Selon un bilan provisoire, un groupe d’hommes armés a détruit le mur d’enceinte de la résidence avant de saccager les lieux et d’emporter de nombreux biens. Aucune perte en vie humaine n’est à déplorer, mais un prêtre a été blessé au cours de l’incursion.
Rendu sur les lieux, l’archevêque de Kinshasa a dénoncé « une faillite sociale » et « un échec de l’État », évoquant des assaillants qui agiraient de connivence avec des personnes des environs de la paroisse reprenant le constat fait par la police.
Le cardinal a toutefois invité à une lecture plus large des faits.

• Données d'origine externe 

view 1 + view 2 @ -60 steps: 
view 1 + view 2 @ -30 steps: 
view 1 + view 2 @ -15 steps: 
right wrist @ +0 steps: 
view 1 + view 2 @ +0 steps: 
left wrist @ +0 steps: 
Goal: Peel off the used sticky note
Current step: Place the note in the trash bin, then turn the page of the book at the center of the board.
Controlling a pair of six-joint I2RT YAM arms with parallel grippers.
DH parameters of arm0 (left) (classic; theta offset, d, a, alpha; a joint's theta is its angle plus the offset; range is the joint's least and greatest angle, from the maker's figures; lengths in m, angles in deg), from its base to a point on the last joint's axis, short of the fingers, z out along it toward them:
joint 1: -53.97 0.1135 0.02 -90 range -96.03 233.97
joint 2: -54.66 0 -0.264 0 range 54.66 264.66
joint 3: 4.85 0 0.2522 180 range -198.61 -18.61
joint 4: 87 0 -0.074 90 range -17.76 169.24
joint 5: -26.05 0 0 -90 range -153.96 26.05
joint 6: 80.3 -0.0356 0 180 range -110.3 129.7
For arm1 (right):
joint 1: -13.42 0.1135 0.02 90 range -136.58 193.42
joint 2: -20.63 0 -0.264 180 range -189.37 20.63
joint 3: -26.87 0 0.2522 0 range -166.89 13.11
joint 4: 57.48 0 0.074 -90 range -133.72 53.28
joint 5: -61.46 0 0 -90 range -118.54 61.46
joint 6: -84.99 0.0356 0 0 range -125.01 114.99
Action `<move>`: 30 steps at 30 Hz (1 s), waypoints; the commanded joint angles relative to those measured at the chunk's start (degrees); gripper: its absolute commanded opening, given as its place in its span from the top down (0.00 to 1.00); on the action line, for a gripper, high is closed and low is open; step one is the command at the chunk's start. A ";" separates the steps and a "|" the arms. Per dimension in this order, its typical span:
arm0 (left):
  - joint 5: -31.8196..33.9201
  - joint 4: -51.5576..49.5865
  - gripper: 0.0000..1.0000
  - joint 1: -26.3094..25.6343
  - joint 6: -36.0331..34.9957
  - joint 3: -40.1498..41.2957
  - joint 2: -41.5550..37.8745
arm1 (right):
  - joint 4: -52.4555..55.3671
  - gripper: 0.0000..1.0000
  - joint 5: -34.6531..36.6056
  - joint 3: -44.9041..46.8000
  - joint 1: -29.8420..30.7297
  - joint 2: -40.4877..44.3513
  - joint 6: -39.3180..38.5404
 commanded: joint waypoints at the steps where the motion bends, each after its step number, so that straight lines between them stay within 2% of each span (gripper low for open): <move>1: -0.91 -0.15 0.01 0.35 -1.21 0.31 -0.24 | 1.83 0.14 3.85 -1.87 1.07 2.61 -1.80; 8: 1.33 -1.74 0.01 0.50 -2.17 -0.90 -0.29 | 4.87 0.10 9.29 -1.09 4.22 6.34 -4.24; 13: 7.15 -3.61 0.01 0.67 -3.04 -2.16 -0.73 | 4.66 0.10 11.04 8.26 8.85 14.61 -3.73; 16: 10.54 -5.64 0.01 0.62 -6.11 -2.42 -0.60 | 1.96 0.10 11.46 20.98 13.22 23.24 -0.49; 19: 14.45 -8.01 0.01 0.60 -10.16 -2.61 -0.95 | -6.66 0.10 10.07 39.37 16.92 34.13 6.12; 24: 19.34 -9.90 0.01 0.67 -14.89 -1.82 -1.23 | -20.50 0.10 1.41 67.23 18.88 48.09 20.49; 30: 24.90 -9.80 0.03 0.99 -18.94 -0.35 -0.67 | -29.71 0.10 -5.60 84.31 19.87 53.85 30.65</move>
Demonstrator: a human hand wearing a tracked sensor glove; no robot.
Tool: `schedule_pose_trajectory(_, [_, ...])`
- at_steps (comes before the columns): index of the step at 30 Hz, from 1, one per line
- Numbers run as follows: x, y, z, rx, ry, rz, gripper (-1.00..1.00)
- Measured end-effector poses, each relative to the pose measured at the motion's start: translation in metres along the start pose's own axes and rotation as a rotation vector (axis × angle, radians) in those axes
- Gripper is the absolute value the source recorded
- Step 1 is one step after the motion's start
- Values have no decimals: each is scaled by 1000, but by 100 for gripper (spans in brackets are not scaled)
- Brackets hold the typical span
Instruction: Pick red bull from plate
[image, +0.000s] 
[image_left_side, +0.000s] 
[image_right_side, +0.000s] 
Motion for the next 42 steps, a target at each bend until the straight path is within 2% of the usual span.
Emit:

« Même s’ils ont commis un acte que nous regrettons, posons-nous la question de savoir comment ils en sont arrivés là ? C’est le sous-produit de la médiocrité de notre société, c’est le sous-produit de la mauvaise gouvernance de notre pays », a-t-il déclaré, ne cachant pas son inquiétude face à la situation générale du pays.
Cette nouvelle attaque contre une paroisse catholique à Kinshasa relance le débat sur l’insécurité grandissante dans la capitale congolaise, où les lieux de culte et les résidences religieuses ont été ciblés à plusieurs reprises ces derniers mois.